[INFORMATION PROVIDED Boundary: Start]

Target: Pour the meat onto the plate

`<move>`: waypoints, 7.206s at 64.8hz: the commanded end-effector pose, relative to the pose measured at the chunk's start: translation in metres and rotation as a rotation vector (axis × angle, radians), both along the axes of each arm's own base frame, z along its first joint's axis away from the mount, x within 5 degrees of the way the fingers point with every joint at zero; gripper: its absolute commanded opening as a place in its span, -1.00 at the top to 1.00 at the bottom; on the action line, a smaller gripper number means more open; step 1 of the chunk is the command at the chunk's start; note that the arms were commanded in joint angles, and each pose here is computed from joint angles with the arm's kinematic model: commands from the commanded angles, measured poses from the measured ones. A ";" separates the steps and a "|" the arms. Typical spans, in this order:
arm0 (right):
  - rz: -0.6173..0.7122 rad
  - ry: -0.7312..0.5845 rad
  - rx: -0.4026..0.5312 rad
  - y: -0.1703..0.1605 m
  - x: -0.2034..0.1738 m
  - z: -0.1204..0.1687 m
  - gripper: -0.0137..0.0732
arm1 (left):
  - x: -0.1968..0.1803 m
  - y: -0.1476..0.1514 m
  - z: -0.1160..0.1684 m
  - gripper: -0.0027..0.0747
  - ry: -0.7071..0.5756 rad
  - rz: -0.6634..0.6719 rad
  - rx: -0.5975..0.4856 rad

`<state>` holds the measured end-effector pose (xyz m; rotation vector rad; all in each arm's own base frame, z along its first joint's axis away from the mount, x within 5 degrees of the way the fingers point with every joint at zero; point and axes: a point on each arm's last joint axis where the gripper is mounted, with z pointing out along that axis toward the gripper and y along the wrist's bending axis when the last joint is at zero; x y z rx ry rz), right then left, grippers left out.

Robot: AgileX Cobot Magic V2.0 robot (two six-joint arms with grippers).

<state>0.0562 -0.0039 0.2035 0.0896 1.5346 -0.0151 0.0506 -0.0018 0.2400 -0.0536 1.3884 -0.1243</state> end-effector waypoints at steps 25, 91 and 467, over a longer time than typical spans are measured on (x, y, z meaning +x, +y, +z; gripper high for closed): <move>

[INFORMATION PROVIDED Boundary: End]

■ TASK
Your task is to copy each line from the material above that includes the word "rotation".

■ SOLUTION
`<move>`: waypoints, 7.206s at 64.8hz: the commanded end-effector pose, relative to the pose measured at the chunk's start: translation in metres and rotation as a rotation vector (axis × angle, radians), both along the axes of each arm's own base frame, z along its first joint's axis away from the mount, x within 5 degrees of the way the fingers point with every joint at zero; gripper: its absolute commanded opening as a place in its span, -1.00 at the top to 1.00 at the bottom; on the action line, a smaller gripper number means more open; step 1 of the chunk is the command at the chunk's start; note that the arms were commanded in joint angles, and each pose here is computed from joint angles with the arm's kinematic model: commands from the commanded angles, measured poses from the measured ones. A ";" separates the steps and a "|" the arms. Typical spans, in this order:
`<state>` holds the measured end-effector pose (xyz m; rotation vector rad; all in each arm's own base frame, z along its first joint's axis away from the mount, x within 5 degrees of the way the fingers point with every joint at zero; point and axes: a point on each arm's last joint axis where the gripper is mounted, with z pointing out along that axis toward the gripper and y along the wrist's bending axis when the last joint is at zero; x y z rx ry rz), right then left, grippers left out.

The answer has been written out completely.